FONTE: "Messaggero di sant'Antonio" giugno 2018.
Articolo: "Meleducazione tra i banchi" di FULVIO SCAPARRO.
Premetto che, nello scorso aprile, l'episodio del ragazzo dell'Istituto tecnico di Lucca che umilia il professore davanti alla classe ha avuto tanto risalto da far pensare che in fondo si tratta soltanto di un caso eccezionale, da prendere di certo seriamente, ma comunque isolato e del tutto raro nella scuola italiana.
E' strano che non si sia dato altrettanto risalto ai numerosi episodi riportati dalla stampa di altri insegnanti derisi e umiliati dagli studenti, di genitori che insultano, minacciano e picchiano i professori rei di aver dato brutti voti ai figli, alle non poche scuole nelle quali non c'è traccia di disciplina e di rispetto delle regole minime dell'educazione.
L'episodio di Lucca ha avuto vasta eco non soltanto per l'invito dello studente al professore di sottomettersi e riconoscere la sua "autorità", ma per il fatto che il tutto è avvenuto con la partecipazione compiaciuta del resto della classe che ha pensato bene di videoregistrare il memorabile evento.

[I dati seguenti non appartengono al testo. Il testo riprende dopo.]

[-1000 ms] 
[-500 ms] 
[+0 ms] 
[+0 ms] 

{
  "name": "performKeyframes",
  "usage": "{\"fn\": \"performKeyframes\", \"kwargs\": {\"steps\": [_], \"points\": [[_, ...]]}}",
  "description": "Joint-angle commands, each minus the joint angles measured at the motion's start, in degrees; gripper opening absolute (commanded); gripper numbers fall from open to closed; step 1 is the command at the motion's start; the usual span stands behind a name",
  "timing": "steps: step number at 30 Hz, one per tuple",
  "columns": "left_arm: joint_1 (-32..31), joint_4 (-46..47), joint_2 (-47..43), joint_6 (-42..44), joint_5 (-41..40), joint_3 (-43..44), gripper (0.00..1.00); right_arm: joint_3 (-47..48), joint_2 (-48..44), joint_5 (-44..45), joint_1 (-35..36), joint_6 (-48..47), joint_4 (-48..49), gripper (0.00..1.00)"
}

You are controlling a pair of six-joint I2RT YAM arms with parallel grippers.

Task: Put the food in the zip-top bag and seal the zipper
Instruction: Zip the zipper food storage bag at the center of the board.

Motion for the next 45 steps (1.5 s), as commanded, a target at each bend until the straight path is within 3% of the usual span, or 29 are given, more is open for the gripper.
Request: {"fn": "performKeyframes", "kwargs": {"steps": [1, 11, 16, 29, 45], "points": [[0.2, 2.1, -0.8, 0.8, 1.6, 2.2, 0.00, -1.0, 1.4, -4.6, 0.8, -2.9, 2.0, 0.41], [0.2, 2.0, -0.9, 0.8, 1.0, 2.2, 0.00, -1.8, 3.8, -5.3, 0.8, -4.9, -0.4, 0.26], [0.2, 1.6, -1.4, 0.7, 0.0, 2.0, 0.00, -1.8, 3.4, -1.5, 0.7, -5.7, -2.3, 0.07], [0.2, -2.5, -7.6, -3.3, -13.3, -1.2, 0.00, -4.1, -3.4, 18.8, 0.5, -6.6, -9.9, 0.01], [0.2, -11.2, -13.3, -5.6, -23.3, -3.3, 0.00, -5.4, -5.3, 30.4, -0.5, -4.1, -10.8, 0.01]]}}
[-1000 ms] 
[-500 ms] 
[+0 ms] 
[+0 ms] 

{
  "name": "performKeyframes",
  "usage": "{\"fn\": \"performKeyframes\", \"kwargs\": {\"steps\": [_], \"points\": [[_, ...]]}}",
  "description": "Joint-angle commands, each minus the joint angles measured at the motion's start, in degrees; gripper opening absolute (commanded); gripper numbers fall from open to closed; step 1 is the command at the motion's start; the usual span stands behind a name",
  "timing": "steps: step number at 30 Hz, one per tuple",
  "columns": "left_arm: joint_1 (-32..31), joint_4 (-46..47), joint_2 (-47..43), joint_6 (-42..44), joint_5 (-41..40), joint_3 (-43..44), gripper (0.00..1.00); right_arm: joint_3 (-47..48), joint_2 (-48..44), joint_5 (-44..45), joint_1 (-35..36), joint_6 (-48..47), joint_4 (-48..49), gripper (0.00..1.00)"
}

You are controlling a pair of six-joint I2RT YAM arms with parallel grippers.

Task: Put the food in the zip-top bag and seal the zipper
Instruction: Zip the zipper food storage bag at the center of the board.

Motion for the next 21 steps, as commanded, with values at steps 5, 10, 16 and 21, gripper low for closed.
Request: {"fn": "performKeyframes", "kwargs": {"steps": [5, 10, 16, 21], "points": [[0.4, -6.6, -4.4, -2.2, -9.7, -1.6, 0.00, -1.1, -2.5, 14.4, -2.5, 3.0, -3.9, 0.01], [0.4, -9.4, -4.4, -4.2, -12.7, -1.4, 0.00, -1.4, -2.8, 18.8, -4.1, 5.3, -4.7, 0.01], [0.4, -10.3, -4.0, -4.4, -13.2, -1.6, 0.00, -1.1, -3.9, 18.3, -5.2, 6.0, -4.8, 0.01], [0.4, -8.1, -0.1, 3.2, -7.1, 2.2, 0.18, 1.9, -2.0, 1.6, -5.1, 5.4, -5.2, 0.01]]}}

Tra i tanti aspetti che più mi inquietano di questa vicenda c'è proprio la convivenza degli altri studenti che hanno assistito da spettatori a un episodio che avrebbe dovuto invece riguardarli da vicino: un professore impaurito e impotente di fronte al loro compagno che si autoesaltava nell'aggressione, a beneficio dei compagni felici di quel divertente imprevisto che rompeva la noia della lezione.

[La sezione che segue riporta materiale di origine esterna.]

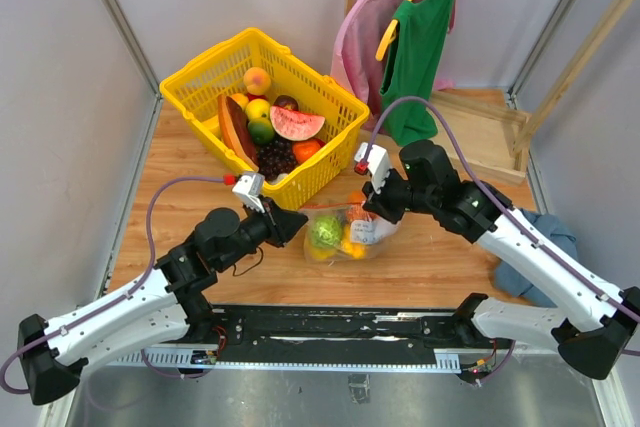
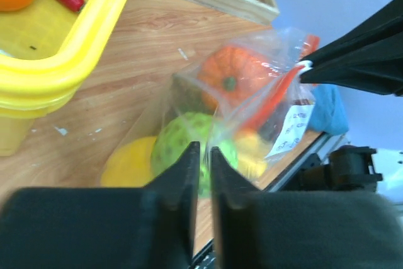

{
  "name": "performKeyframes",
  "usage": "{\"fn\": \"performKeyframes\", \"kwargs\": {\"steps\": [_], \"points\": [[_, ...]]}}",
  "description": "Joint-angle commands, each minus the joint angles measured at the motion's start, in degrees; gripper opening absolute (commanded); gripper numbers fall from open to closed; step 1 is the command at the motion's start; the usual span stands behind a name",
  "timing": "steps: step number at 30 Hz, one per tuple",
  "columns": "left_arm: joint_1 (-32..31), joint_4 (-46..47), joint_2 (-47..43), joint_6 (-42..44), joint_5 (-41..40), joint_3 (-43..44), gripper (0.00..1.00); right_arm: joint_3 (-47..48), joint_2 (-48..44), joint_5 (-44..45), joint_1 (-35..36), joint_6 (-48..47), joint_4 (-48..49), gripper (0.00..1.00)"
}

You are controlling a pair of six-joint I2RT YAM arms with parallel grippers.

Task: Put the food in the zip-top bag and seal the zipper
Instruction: Zip the zipper food storage bag at the center of the board.

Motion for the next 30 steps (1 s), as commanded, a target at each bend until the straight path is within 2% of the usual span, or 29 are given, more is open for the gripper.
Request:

Nessuno di loro ha avuto il coraggio di alzarsi per far cessare lo spettacolo del fallimento e in questo, spero che qualcuno glielo faccia capire, non sono meno responsabili del loro compagno protagonista della brutta storia.
Ma nemmeno l'insegnante, i suoi colleghi, i dirigenti della scuola escono bene dalla vicenda, perché non credo proprio che la totale mancanza di rispetto di quello studente sia stato un fulmine a ciel sereno.

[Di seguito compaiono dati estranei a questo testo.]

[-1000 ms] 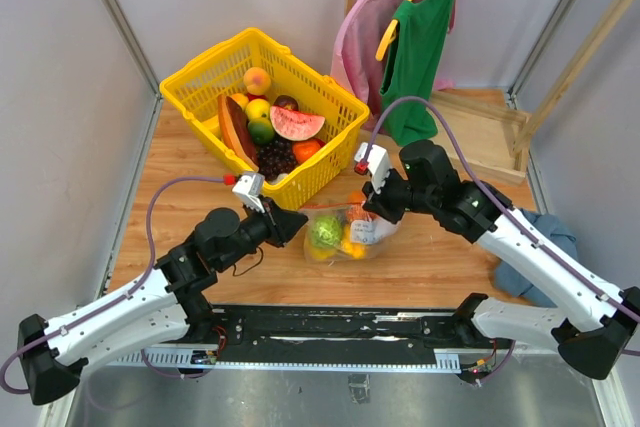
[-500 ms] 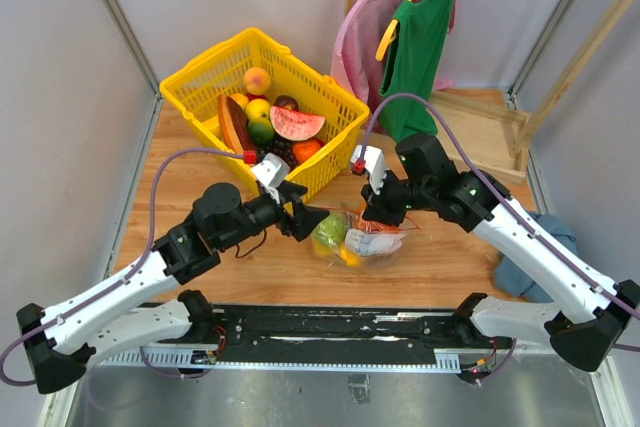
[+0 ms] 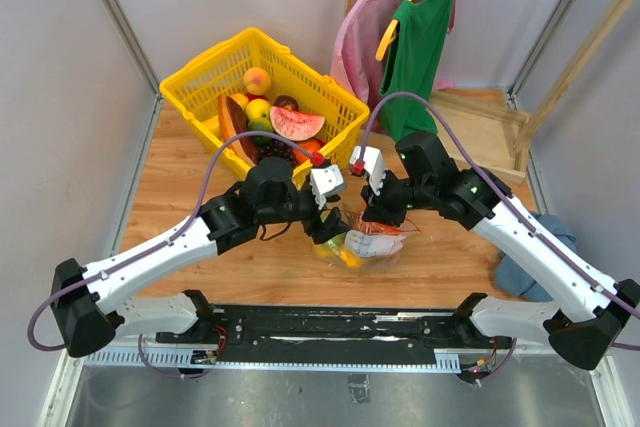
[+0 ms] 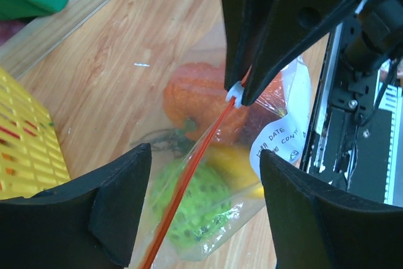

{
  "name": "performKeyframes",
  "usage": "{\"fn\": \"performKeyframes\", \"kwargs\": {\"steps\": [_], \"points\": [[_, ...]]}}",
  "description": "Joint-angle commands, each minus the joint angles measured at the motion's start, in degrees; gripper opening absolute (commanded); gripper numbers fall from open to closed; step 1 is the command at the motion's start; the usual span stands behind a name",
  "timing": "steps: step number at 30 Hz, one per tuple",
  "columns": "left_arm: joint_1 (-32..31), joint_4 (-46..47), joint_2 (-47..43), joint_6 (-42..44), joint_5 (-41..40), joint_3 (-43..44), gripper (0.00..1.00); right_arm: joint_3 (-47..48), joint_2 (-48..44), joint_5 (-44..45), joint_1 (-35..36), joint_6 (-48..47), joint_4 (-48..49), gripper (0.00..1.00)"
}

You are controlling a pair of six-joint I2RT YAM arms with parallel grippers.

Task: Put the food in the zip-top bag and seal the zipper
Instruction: Zip the zipper food storage bag at the center of the board.

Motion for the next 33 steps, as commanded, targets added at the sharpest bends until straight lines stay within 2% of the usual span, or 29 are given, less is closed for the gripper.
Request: {"fn": "performKeyframes", "kwargs": {"steps": [1, 3, 6, 11, 21, 33], "points": [[0.3, -1.8, 2.3, 5.1, 6.5, 2.4, 0.68, 2.3, -0.4, -2.3, 0.1, -1.3, 0.2, 0.01], [0.3, -2.7, 3.8, 5.4, 7.6, 3.1, 0.56, 2.2, -0.4, -2.7, 0.1, -1.4, 0.2, 0.01], [0.3, -3.8, 5.0, 5.3, 8.3, 3.9, 0.33, 1.7, -0.4, -3.1, 0.1, -1.6, 0.5, 0.01], [0.3, -3.7, 3.6, 5.1, 7.6, 3.5, 0.02, 1.3, -1.0, -1.3, 0.1, -2.1, 0.5, 0.01], [0.3, -5.4, -1.6, 2.9, 1.5, 0.2, 0.00, -2.6, -5.8, 14.5, 0.1, -4.8, -0.6, 0.01], [0.3, -6.6, -3.3, -0.4, -5.6, -1.7, 0.00, -5.9, -8.4, 31.4, -0.1, -2.7, -0.1, 0.01]]}}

Come bene ha scritto Chiara Saraceno ne "la Repubblica" del 19 aprile, siamo in presenza di un esempio di "quella zona di guerra che troppo spesso sembrano diventati la scuola e il rapporto tra insegnanti, alunni e genitori, dove gli insegnanti appaiono sempre più delegittimati, privati di qualsiasi autorevolezza".
E, invece di chiederci come siamo arrivati a questa situazione e come cercare di uscirne al più presto, arrivano soluzioni che hanno il solo scopo di tranquillizzare l'opinione pubblica: forze dell'ordine nella scuola.
Con il dovuto rispetto per queste forze, l'ordine va cercato e trovato, o ritrovato, prima di tutto nel corpo insegnante e nelle famiglie, attraverso una severa autocritica e un progetto pratico e realizzabile di rieducazione alla convivenza. Anche se è ovviamente meglio che il rispetto non sia soltanto legato ope legis (cioè per norma di legge) al ruolo, ma sia invece guadagnato sul campo, dobbiamo riconoscere che dove non c'è rispetto ci sono scontro, prove di forza, vincenti e perdenti, insomma tutto salvo la collaborazione e la partecipazione a un'impresa comune di insegnanti, famiglie e studenti.
Due parole su ciò che intendo per "rispetto". Non mi riferisco soltanto alle accezioni più comuni, ai sentimenti di stima o di considerazione, né alla buona educazione o significati simili. L'accezione che ho in mente è la giusta distanza di convivenza. La preferisco perché si riferisce a un obiettivo importante: mantenere una relazione tra diversi senza reciproche invasioni.